From the entries that follow, pick out all lines holding "mask".

*** PROVIDED MATERIAL Section Begins ***

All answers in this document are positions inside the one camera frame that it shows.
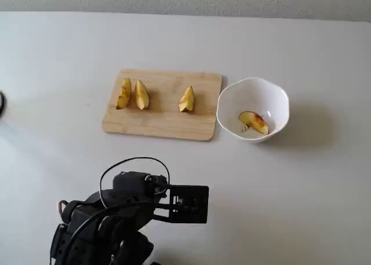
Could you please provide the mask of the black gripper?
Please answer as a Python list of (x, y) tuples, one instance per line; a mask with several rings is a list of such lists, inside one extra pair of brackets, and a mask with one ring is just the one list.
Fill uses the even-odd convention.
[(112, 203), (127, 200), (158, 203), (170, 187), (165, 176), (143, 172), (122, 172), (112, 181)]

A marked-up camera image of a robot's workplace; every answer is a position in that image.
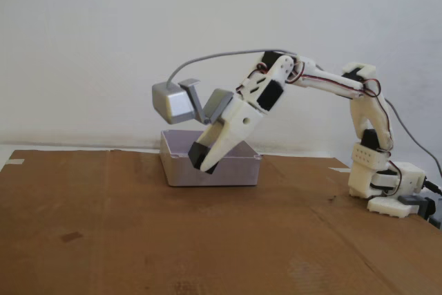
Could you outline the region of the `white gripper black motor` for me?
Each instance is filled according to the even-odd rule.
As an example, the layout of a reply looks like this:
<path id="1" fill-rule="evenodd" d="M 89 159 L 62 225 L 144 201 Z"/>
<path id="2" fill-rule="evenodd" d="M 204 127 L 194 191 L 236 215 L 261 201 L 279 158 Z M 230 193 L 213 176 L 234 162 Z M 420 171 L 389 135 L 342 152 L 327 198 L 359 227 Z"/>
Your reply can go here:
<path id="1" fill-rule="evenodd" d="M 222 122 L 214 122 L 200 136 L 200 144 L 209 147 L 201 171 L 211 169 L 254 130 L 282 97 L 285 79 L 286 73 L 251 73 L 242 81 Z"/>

*** PROVIDED MATERIAL Section Ends ***

WRITTEN SOLUTION:
Could you please provide the mask of the black gripper?
Please answer as a Python list of (x, y) tuples, one instance per line; a mask with several rings is a list of such lists, inside one extra pair of brackets, and a mask with one ring is just the one list.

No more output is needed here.